### TASK TO CARRY OUT
Give back the whole listing below exactly.

*** Opening of GIVEN RECORDS ***

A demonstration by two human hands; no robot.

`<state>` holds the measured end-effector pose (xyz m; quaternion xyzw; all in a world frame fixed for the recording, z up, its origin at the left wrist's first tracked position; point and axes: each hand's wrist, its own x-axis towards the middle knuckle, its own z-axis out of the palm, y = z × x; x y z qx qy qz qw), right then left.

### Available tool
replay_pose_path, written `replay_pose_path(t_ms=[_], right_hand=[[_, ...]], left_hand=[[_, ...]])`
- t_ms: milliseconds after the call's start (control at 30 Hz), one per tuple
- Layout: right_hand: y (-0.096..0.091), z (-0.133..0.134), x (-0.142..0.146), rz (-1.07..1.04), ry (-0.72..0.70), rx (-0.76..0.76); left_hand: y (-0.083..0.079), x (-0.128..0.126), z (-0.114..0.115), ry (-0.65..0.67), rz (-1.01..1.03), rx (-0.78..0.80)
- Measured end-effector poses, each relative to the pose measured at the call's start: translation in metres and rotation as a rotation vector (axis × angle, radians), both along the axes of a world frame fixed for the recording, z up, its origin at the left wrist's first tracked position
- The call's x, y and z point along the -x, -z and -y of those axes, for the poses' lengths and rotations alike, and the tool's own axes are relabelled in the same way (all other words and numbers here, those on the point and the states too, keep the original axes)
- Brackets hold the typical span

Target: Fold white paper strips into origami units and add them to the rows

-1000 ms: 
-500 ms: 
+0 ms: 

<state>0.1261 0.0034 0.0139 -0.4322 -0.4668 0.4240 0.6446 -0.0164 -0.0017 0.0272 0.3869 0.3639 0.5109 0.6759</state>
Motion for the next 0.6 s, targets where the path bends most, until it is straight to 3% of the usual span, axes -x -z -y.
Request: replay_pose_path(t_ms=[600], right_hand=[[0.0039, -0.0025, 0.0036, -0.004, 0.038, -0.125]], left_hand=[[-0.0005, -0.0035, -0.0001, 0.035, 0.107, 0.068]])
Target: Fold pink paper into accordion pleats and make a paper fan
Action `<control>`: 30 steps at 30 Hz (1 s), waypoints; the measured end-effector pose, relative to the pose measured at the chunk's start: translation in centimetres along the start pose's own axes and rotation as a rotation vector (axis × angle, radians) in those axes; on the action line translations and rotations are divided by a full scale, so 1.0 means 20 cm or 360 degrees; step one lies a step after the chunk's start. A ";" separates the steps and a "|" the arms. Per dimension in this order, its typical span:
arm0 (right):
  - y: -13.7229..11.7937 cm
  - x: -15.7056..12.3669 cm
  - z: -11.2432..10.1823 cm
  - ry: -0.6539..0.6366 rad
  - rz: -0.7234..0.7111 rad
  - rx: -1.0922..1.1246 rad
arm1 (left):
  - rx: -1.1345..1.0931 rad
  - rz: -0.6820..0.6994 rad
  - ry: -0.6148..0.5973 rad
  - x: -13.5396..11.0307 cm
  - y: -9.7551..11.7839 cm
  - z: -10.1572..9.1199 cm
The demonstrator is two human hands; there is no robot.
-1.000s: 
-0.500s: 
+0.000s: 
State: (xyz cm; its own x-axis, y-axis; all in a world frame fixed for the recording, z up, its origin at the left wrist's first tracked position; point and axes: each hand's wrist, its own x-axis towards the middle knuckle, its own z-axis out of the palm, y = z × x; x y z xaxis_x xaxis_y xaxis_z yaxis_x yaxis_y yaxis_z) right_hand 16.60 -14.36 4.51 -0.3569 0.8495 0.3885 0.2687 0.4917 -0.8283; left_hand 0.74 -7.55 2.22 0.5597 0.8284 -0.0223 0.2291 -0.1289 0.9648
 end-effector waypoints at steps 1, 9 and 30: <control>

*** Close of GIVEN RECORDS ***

### RESPONSE BELOW
A demonstration by two human hands; no robot.

`<state>` holds the measured end-effector pose (xyz m; quaternion xyzw; all in a world frame fixed for the recording, z up, its origin at the left wrist's first tracked position; point and axes: each hand's wrist, its own x-axis towards the middle knuckle, its own z-axis out of the palm, y = z × x; x y z qx qy qz qw), right then left.

### Available tool
replay_pose_path, written `replay_pose_path(t_ms=[_], right_hand=[[_, ...]], left_hand=[[_, ...]])`
- t_ms: milliseconds after the call's start (control at 30 Hz), one per tuple
- Layout: right_hand: y (-0.096..0.091), z (-0.133..0.134), x (-0.142..0.146), rz (-1.07..1.04), ry (-0.72..0.70), rx (-0.76..0.76); left_hand: y (-0.083..0.079), x (-0.128..0.126), z (-0.114..0.115), ry (-0.65..0.67), rz (-1.01..1.03), rx (-0.78..0.80)
- Measured end-effector poses, each relative to the pose measured at the call's start: translation in metres and rotation as a rotation vector (axis × angle, radians), both along the axes of a world frame fixed for the recording, z up, its origin at the left wrist's first tracked position
- The call's x, y and z point along the -x, -z and -y of those axes, for the poses' lengths and rotations alike, and the tool's own axes are relabelled in the same way (all other words and numbers here, those on the point and the states too, keep the original axes)
- Brackets hold the typical span

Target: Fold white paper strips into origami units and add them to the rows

-1000 ms: 
-500 ms: 
+0 ms: 

<state>0.1261 0.0034 0.0139 -0.4322 -0.4668 0.4240 0.6446 -0.0164 -0.0017 0.0272 0.3869 0.3639 0.5109 0.6759</state>
Motion for the next 0.6 s, targets where the path bends most, until it is straight to 3% of the usual span, axes -x -z -y.
Request: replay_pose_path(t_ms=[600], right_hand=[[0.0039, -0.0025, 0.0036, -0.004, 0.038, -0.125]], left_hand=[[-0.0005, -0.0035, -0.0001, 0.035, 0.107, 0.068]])
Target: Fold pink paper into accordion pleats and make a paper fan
Action `<control>`: 30 steps at 30 Hz (1 s), waypoints; the measured end-effector pose, relative to the pose measured at the chunk's start: translation in centimetres along the start pose's own axes and rotation as a rotation vector (axis × angle, radians) in those axes; on the action line translations and rotations are divided by a full scale, so 1.0 means 20 cm or 360 degrees; step one lies a step after the chunk's start. A ";" separates the steps and a "|" the arms. Per dimension in this order, its typical span:
arm0 (right):
  - y: -13.7229..11.7937 cm
  - x: -15.7056..12.3669 cm
  - z: -11.2432..10.1823 cm
  - ry: -0.6539..0.6366 rad
  - rz: -0.7234..0.7111 rad
  - rx: -1.0922..1.1246 rad
arm1 (left):
  - rx: -1.1345..1.0931 rad
  - rz: -0.6820..0.6994 rad
  - ry: -0.6148..0.5973 rad
  - x: -13.5396..11.0307 cm
  - y: -9.7551..11.7839 cm
  - z: -10.1572..9.1199 cm
The demonstrator is two human hands; there is no robot.
-1.000s: 
-0.500s: 
+0.000s: 
State: (xyz cm; its own x-axis, y-axis; all in a world frame fixed for the recording, z up, its origin at the left wrist's first tracked position; point and axes: each hand's wrist, its own x-axis towards the middle knuckle, its own z-axis out of the palm, y = z × x; x y z xaxis_x xaxis_y xaxis_z yaxis_x yaxis_y yaxis_z) right_hand 16.60 -14.36 4.51 -0.3569 0.8495 0.3885 0.2687 0.4917 -0.8283; left_hand 0.74 -7.55 2.22 0.5597 0.8284 -0.0223 0.2291 -0.1289 0.9648
 end-effector waypoints at steps 1, 9 and 30: <control>

This exercise is done.